──────── Supplied entries

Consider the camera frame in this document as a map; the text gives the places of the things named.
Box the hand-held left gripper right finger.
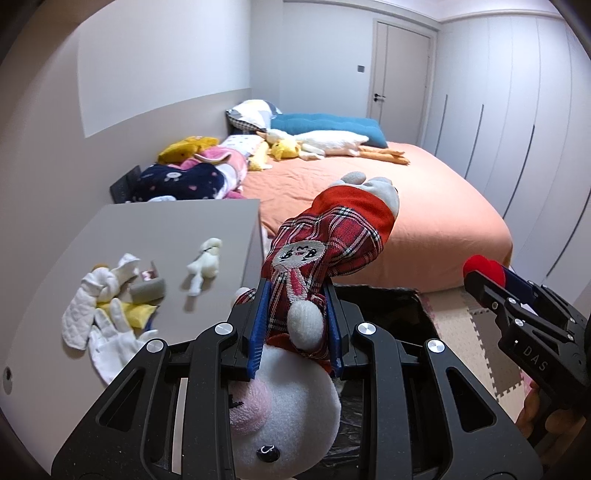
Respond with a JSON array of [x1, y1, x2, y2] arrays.
[[323, 281, 543, 480]]

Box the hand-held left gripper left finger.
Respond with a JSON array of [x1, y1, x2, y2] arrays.
[[51, 279, 273, 480]]

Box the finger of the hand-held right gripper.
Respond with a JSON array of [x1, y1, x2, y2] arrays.
[[464, 271, 573, 342], [505, 268, 587, 326]]

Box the red plush toy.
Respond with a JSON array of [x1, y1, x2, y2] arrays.
[[463, 256, 506, 287]]

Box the small white plush toy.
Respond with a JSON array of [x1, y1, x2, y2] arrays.
[[186, 237, 223, 297]]

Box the plush rabbit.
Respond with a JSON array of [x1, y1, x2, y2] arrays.
[[228, 172, 400, 480]]

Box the grey roll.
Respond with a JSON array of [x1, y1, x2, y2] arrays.
[[129, 278, 167, 305]]

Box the yellow cloth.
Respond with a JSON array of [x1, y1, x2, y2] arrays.
[[97, 300, 158, 330]]

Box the white cotton glove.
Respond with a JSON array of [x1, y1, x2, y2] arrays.
[[88, 298, 160, 386]]

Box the white knotted cloth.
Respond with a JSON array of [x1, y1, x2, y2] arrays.
[[81, 253, 141, 305]]

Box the white quilted mitt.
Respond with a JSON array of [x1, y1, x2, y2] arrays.
[[62, 281, 106, 349]]

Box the person's right hand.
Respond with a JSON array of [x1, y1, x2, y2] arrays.
[[516, 383, 546, 440]]

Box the foam floor mat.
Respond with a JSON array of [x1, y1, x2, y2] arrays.
[[418, 288, 532, 411]]

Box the bed with orange sheet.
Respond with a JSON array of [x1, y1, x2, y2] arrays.
[[240, 138, 514, 292]]

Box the pink blanket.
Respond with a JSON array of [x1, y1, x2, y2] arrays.
[[180, 145, 250, 199]]

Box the navy printed blanket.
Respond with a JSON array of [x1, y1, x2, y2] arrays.
[[127, 162, 232, 204]]

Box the white wardrobe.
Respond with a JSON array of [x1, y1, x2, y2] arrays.
[[418, 14, 591, 296]]

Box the yellow duck plush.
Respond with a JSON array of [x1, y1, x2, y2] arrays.
[[269, 138, 301, 161]]

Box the white polka dot pillow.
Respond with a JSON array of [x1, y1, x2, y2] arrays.
[[222, 134, 266, 155]]

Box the white goose plush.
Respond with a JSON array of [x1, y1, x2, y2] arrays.
[[256, 128, 411, 166]]

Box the mustard plush toy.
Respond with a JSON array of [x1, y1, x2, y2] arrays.
[[158, 136, 220, 164]]

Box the teal cushion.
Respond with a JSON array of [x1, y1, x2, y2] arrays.
[[270, 113, 389, 148]]

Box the patterned pillow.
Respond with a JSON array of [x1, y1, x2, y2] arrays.
[[226, 99, 283, 132]]

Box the beige door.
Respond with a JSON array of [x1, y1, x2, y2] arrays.
[[367, 19, 437, 148]]

────────────────

Task statement => Show the lines in the entries above that include the string "left".

Task answer =>
Box the hand-held left gripper right finger.
Box the hand-held left gripper left finger.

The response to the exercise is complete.